[Opening Exercise data section]

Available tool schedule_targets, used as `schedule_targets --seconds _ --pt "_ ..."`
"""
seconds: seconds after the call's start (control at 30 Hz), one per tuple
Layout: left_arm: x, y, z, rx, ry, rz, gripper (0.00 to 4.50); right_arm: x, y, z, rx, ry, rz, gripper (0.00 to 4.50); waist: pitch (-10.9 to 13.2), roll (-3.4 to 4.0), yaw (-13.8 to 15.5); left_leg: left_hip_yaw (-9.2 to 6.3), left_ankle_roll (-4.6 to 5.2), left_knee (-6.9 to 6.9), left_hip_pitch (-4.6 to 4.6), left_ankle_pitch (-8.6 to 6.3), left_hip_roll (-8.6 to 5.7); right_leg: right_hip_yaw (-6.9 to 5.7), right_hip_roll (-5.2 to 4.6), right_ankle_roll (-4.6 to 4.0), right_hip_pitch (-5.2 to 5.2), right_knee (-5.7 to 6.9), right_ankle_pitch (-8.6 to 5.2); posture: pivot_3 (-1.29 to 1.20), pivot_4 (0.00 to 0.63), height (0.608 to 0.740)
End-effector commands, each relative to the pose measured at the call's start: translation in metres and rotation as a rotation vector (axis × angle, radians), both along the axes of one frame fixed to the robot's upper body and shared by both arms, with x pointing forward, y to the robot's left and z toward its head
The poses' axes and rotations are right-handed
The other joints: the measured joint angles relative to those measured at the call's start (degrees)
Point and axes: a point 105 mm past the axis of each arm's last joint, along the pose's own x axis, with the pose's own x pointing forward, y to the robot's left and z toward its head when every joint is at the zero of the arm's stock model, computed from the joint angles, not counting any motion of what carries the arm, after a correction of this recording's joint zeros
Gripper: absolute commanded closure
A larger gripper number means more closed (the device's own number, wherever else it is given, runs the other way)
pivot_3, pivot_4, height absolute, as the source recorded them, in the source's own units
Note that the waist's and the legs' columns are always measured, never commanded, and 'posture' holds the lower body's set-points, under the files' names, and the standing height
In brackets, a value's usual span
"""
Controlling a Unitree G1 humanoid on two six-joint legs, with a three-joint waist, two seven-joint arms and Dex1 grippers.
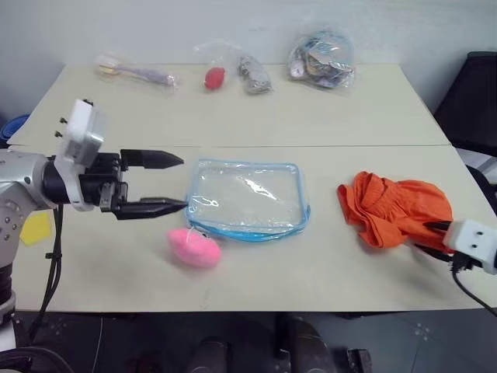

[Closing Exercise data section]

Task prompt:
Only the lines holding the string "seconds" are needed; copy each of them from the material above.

Response below:
Available tool schedule_targets, used as `schedule_targets --seconds _ --pt "_ ..."`
seconds: seconds after the call's start (control at 30 Hz), one per tuple

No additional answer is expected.